Without including the pictures, copy out every line below.
--- Records to use Enclosed Below ---
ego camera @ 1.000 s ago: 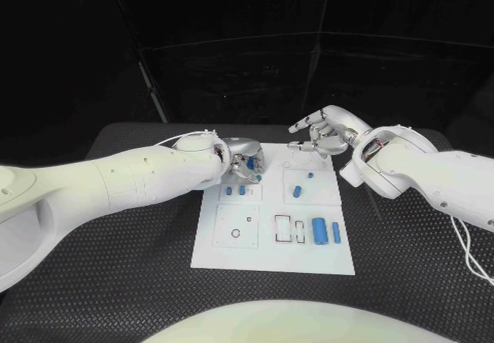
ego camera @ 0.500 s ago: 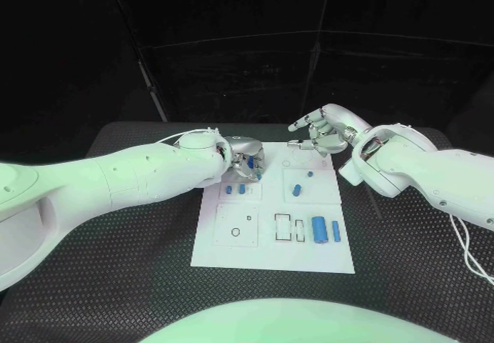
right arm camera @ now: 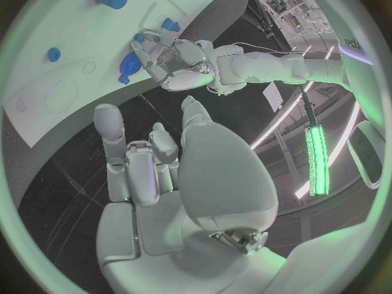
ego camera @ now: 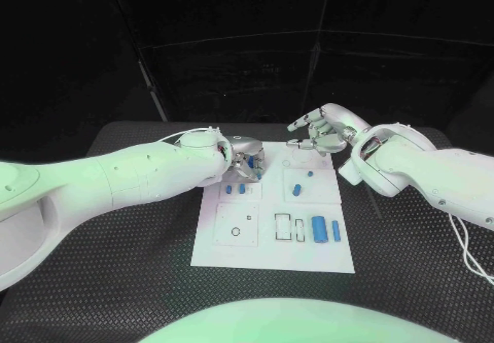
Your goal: Assemble the parts on the task board
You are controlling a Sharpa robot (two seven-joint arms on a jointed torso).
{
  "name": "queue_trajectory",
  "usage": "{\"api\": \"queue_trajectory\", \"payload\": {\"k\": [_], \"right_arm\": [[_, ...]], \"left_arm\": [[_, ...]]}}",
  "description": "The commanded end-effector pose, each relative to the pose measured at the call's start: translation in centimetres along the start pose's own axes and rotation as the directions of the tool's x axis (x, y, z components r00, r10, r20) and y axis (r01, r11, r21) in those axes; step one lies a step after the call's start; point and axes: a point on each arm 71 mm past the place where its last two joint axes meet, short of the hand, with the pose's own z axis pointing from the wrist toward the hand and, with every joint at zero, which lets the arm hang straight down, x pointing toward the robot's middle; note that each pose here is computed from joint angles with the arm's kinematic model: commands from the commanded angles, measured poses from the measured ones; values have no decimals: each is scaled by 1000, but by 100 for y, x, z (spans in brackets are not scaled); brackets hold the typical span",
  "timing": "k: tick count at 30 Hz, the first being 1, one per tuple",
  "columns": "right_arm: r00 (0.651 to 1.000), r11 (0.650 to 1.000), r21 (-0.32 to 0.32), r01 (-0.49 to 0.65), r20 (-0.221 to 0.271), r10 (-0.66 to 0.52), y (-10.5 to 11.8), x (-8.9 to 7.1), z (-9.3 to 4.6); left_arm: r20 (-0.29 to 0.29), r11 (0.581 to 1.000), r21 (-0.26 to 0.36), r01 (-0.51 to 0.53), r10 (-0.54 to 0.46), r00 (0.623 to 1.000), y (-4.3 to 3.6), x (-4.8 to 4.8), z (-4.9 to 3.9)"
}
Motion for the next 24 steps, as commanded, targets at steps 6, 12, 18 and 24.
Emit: {"api": "queue_trajectory", "payload": {"k": [6,12,18,24], "right_arm": [[1000,1000,-11,-2,2,2,20,-2,5],[1000,1000,-12,-3,1,3,22,1,9],[1000,1000,-9,-1,3,1,10,-9,5],[1000,1000,-6,0,6,0,-4,-18,4]], "left_arm": [[-84,1000,-15,-6,4,996,4,131,9],[-54,1000,-3,-4,3,999,-14,128,11],[7,1000,2,11,-11,1000,20,96,-40],[58,1000,6,30,-30,998,50,14,-119]]}}
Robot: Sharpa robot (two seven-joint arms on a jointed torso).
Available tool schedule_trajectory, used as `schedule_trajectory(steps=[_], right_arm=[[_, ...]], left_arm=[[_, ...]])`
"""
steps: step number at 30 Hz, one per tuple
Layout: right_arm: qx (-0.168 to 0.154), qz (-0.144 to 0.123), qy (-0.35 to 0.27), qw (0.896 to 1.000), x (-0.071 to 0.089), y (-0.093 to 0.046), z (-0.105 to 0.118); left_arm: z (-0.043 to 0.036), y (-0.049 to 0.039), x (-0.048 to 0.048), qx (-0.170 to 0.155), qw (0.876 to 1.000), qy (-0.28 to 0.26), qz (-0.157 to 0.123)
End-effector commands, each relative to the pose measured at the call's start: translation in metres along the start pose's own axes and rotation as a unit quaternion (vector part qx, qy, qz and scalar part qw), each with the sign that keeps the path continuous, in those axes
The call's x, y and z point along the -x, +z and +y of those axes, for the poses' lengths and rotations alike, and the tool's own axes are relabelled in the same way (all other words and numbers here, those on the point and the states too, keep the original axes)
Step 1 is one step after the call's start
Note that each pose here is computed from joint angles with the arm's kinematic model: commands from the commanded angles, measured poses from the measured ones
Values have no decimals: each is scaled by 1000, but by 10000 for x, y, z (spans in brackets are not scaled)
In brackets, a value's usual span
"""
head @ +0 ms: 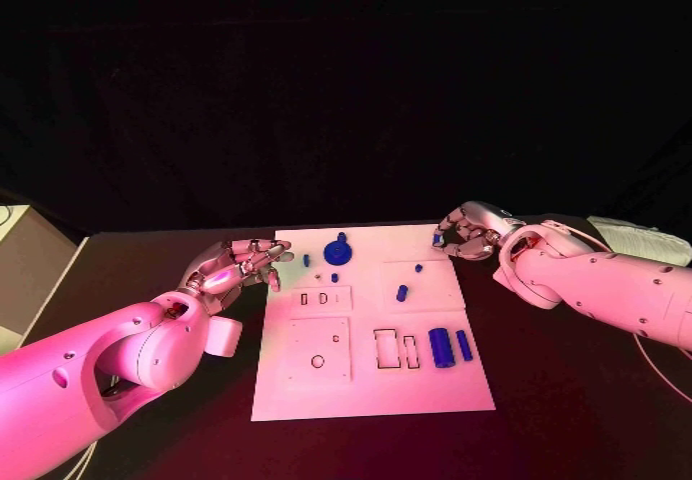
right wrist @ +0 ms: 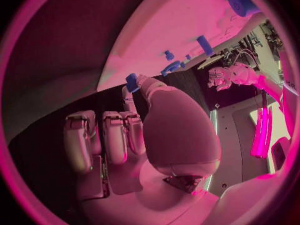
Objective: Assemble the parts on the task board
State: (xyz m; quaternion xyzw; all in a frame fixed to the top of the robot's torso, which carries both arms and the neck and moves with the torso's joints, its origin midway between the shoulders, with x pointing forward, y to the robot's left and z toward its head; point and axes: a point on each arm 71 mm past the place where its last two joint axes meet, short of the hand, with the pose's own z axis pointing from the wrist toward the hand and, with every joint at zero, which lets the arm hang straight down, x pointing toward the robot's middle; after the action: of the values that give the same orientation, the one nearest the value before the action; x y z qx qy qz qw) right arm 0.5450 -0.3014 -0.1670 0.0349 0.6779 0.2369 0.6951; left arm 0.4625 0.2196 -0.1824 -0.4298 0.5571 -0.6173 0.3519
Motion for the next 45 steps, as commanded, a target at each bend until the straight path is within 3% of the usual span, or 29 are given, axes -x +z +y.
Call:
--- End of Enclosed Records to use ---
Answer to this problem:
ego camera @ 1.000 s ago: 
ego camera @ 0.500 s ago: 
right arm camera @ now: 
ego camera @ now: 
Your goal: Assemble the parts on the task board
You are controlling a Sharpa robot (two seven-joint arms on a jointed torso).
{
  "name": "queue_trajectory",
  "usage": "{\"api\": \"queue_trajectory\", \"payload\": {\"k\": [_], \"right_arm\": [[_, ...]], \"left_arm\": [[_, ...]]}}",
  "description": "The commanded end-effector pose, each relative to the pose measured at the call's start: translation in centimetres along the start pose's own axes and rotation as the directions of the tool's x axis (x, y, z components r00, r10, r20) and y axis (r01, r11, r21) in those axes; step one lies a step after the call's start; point and axes: a point on each arm 71 mm past the place where its last two joint axes meet, short of the hand, with the pose's own z axis pointing from the wrist toward the hand and, with every joint at zero, which lets the arm hang straight down, x pointing toward the robot's middle; note that each pose here is computed from joint angles with the arm's kinematic model: commands from the commanded angles, measured poses from the measured ones; values have no decimals: each is scaled by 1000, but by 100 for y, x, z (spans in brackets are not scaled); brackets hold the typical span",
  "timing": "k: tick count at 30 Hz, the first being 1, one per tuple",
  "columns": "right_arm: r00 (0.651 to 1.000), r11 (0.650 to 1.000), r21 (-0.32 to 0.32), r01 (-0.49 to 0.65), r20 (-0.221 to 0.271), r10 (-0.66 to 0.52), y (-10.5 to 11.8), x (-8.9 to 7.1), z (-9.3 to 4.6); left_arm: r20 (-0.29 to 0.29), r11 (0.581 to 1.000), r21 (-0.26 to 0.36), r01 (-0.51 to 0.53), r10 (-0.54 to 0.46), r00 (0.623 to 1.000), y (-4.3 to 3.6), x (-4.8 to 4.8), z (-4.9 to 3.9)"
}
Motion for the next 24 steps, as commanded, targets at steps 6, 12, 18 and 24.
Emit: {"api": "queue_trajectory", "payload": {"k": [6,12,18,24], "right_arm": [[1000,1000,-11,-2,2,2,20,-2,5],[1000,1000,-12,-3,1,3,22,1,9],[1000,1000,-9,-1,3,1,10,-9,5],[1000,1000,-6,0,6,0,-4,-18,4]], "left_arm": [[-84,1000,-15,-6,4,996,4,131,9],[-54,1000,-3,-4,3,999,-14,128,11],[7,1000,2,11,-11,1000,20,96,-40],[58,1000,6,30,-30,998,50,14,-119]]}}
Robot: Sharpa robot (two seven-joint arms on a jointed torso).
Available tool schedule_trajectory, used as `schedule_trajectory(steps=[_], right_arm=[[_, ...]], left_arm=[[_, ...]])`
"""
steps: step number at 30 Hz, one per tuple
Layout: right_arm: qx (-0.168 to 0.154), qz (-0.144 to 0.123), qy (-0.35 to 0.27), qw (0.896 to 1.000), x (-0.071 to 0.089), y (-0.093 to 0.046), z (-0.105 to 0.118); left_arm: z (-0.043 to 0.036), y (-0.049 to 0.039), x (-0.048 to 0.048), qx (-0.170 to 0.155), qw (0.876 to 1.000), qy (-0.28 to 0.26), qz (-0.157 to 0.123)
End-effector commands, each relative to the pose measured at the call's start: translation in metres along the start pose's own axes and rotation as a unit quaternion (vector part qx, qy, qz and scalar part qw), each with the sign that keeps the path continuous, in those axes
The call's x, y and z point along the -x, +z and +y of those axes, for the poses' lengths and rotations alike, and the tool's own axes are relabelled in the same way (all other words and numbers here, those on the point and the states too, keep the original axes)
Step 1 is one step after the call's start
Note that each pose here is computed from joint angles with the arm's kinematic model: commands from the commanded angles, measured poses from the measured ones
Values have no decimals: each is scaled by 1000, but by 10000 for x, y, z (spans in brackets are not scaled)
In brackets, a value's usual span
"""
head @ +0 ms: 
right wrist @ +0 ms: 
Objective: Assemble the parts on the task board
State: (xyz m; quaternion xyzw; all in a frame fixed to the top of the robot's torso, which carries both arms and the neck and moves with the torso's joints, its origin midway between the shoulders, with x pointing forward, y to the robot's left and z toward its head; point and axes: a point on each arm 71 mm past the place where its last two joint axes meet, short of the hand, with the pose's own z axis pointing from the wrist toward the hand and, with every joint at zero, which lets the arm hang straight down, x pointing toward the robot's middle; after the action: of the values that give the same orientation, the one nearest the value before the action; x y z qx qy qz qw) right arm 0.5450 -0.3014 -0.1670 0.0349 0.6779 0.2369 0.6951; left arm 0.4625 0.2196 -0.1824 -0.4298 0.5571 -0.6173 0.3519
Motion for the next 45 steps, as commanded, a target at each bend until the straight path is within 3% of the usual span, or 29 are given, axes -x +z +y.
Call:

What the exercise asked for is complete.